Other toxins used to mimic PD include MPTP. MPTP has been shown to produce symptoms nearly identical to PD in humans and non-human primates [87, 137]. MPTP was formed from an analog of the narcotic meperidine during an unconventional preparation of 1-methyl-4-phenyl-4-propionoxypiperidine (MPPP) [137]. Under stress conditions, clinical studies have shown that MPTP can cross the blood brain barrier and accumulate in the mitochondria, the cytosol and the synaptic cleft [87, 132]. MPTP is then oxidized to 1-methyl-4-phenyl-2.3-dihydropyridinium (MPDP+) by MAO-B in glia and serotonergic neurons and thereafter to MPP+ [87]. Inside the neuron, MPP+ can firstly bind to the vesicular monoamine transporter-2 (VMAT-2) which translocates MPP+ into the synaptosomal vesicles facilitating interactions in the synaptic cleft [87, 132, 138]. Secondly, MPP+ can accumulate within the mitochondria causing alterations of complex I of the mitochondrial respiratory chain by decoupling oxidative phosphorylation and the electron transport chain [87, 139]. Thirdly, MPP+ can also remain in the cytosol to interact with cytosolic enzymes thereby limit access to the mitochondria as a possible neuroprotective strategy [87, 140].

Paraquat (N, N’-dimethyl-4-4’-bipiridinium) is an herbicide present in the environment which can also cause symptoms of PD in humans and non-human primates [87]. Paraquat has a structural similarity to MPP+ although it cannot cross the blood brain barrier easily [141]. Repeated exposure to paraquat sometimes results in the formation of superoxide radicals that may result in dopaminergic neuron degeneration in the substantia nigra pars compacta together with α-synuclein accumulation in some brain areas such as the frontal cortex [87, 142, 143].

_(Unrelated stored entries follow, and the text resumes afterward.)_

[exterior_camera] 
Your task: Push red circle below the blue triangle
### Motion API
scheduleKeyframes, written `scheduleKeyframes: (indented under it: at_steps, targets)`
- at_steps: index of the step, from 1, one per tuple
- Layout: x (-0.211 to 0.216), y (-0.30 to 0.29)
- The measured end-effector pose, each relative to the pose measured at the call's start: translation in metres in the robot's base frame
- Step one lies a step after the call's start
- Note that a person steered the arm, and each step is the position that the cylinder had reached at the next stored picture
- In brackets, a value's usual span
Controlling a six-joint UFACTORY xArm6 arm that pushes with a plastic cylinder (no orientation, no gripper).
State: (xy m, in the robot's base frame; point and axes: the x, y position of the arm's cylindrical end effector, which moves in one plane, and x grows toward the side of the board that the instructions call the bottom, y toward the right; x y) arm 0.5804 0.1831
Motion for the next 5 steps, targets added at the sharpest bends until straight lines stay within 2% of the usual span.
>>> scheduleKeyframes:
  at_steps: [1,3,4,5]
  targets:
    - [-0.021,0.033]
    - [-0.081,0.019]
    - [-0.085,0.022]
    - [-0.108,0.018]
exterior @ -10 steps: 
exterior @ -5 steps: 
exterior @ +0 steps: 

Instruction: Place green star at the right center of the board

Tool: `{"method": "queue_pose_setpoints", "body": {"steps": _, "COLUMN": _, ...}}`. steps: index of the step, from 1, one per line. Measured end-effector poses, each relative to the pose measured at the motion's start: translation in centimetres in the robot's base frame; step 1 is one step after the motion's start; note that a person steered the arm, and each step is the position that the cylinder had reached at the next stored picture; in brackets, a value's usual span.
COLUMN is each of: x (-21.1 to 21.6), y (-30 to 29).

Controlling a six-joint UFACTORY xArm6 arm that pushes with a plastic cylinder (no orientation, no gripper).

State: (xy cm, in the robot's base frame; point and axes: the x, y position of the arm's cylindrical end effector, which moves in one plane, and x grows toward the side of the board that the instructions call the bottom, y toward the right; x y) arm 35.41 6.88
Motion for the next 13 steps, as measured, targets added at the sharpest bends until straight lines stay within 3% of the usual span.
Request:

Rotenone is a cytotoxic compound extracted from tropical plants, which is widely used as an insecticide and fish poison [87]. Rotenone, a lipophilic pesticide, binds at the same site as MPP+ and inhibits complex I at the mitochondrial level [87]. This results in selective degeneration of nigrostriatal dopaminergic neurons with α-synuclein-positive Lewy body inclusions [87, 144]. Altogether, it has become apparent that both the genetic and the environmental factors associated with PD can be influenced by stress and lead to complications. However, as all the above-mentioned factors produce oxidative stress, increased levels of oxidative stress in the brain is critical for the initiation and development of neurodegeneration and can contribute importantly to reducing the pathophysiological dysfunctions in PD.

Oxidative stress, neuroinflammation and Parkinson’s disease (PD)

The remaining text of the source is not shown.